Excerpts from a dataset:

>>>>

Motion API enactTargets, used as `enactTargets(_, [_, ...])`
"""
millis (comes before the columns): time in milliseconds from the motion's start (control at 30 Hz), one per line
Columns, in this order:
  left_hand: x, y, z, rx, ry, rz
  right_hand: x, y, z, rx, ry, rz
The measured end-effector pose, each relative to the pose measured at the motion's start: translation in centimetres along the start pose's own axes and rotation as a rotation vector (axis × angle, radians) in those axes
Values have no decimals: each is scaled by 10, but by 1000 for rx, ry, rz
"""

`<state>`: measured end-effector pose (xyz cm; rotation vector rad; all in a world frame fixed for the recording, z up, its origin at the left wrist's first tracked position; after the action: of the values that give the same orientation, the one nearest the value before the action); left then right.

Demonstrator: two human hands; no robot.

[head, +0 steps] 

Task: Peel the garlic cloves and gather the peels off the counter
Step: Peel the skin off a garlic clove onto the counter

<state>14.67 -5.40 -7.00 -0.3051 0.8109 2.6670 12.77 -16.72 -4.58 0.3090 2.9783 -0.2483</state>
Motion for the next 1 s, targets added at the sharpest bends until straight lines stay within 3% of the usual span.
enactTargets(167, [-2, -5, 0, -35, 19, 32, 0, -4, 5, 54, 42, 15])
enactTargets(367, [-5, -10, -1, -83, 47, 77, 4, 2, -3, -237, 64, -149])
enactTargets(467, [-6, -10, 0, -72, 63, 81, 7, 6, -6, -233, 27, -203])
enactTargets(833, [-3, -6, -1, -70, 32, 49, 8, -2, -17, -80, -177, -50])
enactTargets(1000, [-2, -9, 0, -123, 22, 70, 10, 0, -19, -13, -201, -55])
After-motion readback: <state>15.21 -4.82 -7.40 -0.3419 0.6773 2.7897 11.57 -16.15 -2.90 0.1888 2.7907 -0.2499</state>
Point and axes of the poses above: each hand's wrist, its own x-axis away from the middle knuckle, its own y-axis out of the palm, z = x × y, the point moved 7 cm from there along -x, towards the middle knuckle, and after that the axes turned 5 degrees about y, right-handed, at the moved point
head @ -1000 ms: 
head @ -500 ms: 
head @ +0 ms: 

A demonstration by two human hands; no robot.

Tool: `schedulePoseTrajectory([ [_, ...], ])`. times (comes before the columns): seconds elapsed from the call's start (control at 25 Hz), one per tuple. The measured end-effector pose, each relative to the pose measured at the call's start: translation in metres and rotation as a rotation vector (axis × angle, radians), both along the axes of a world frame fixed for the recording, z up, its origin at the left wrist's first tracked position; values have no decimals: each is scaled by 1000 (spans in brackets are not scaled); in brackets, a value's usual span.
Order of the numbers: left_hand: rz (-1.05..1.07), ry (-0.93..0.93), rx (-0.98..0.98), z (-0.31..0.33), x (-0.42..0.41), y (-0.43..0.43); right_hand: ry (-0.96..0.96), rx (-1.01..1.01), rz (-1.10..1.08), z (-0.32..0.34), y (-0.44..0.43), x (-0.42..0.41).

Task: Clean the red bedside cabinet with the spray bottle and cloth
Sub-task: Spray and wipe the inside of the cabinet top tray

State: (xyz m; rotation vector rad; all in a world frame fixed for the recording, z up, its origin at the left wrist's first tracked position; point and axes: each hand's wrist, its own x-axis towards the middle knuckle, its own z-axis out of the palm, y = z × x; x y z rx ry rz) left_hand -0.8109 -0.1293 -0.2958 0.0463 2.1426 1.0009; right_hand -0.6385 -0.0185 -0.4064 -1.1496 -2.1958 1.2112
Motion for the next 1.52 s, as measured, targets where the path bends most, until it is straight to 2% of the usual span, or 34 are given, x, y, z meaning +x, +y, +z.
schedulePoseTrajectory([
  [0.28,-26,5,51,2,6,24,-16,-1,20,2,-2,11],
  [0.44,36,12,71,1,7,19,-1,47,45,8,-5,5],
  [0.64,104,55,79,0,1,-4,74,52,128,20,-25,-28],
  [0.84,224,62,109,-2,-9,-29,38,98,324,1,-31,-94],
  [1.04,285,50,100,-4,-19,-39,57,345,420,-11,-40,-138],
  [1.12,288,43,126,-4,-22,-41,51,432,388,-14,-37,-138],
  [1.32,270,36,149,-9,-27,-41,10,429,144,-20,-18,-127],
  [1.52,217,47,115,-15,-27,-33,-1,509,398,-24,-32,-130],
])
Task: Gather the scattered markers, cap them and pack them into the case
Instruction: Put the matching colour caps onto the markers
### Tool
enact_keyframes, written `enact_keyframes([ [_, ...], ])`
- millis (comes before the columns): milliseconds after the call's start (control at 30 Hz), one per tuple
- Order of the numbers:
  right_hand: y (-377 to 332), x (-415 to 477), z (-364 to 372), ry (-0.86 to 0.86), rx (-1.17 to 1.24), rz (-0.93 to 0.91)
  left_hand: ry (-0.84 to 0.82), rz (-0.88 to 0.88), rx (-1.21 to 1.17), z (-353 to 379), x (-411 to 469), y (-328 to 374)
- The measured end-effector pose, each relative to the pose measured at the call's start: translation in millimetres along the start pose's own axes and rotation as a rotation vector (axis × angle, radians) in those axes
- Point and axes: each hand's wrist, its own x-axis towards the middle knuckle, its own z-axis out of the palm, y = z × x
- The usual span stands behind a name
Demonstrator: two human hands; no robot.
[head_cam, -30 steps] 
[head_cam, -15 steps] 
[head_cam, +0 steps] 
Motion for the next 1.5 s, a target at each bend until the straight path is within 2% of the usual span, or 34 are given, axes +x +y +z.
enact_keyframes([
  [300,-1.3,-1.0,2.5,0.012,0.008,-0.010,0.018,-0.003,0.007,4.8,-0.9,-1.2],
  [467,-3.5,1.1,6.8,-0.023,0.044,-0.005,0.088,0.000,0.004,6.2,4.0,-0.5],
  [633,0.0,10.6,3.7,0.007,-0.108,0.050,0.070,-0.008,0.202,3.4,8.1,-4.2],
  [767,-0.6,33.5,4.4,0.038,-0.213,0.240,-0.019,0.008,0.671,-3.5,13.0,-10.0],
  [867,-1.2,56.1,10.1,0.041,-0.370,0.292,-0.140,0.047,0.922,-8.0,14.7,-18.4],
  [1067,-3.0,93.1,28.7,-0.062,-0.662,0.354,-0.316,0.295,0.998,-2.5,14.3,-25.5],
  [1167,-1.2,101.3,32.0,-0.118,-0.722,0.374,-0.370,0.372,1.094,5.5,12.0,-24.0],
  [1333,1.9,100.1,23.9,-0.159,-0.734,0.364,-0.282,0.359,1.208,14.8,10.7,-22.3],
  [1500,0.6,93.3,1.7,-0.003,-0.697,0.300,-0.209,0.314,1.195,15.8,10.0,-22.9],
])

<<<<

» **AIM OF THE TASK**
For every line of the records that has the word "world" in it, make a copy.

» **TASK OUTPUT**
`<state>`: measured end-effector pose (xyz cm; rotation vector rad; all in a world frame fixed for the recording, z up, its origin at the left wrist's first tracked position; after the action: of the values that give the same orientation, the one nearest the value before the action); left then right.
Tool: `schedulePoseTrajectory([ [_, ...], ])`. times (comes before the columns): seconds elapsed from the call's start (control at 25 Hz), one per tuple. The measured end-effector pose, each relative to the pose measured at the call's start: translation in metres and rotation as a rotation vector (axis × angle, radians), both along the axes of a world frame fixed for the recording, z up, its origin at the left wrist's first tracked position; values have no decimals: each is scaled by 1000 (spans in brackets are not scaled); in brackets, a value's usual span.
State: (xyz m; rotation vector rad; all in a world frame fixed for the recording, z up, its origin at the left wrist's first tracked position; point and axes: each hand's wrist, its own x-axis towards the middle knuckle, its own z-axis out of the palm, y = z × x; x y z rx ry rz) left_hand -0.8109 -0.1293 -0.2958 0.0463 2.1426 1.0009; right_hand -0.6385 -0.0185 -0.4064 -1.1496 -2.1958 1.2112

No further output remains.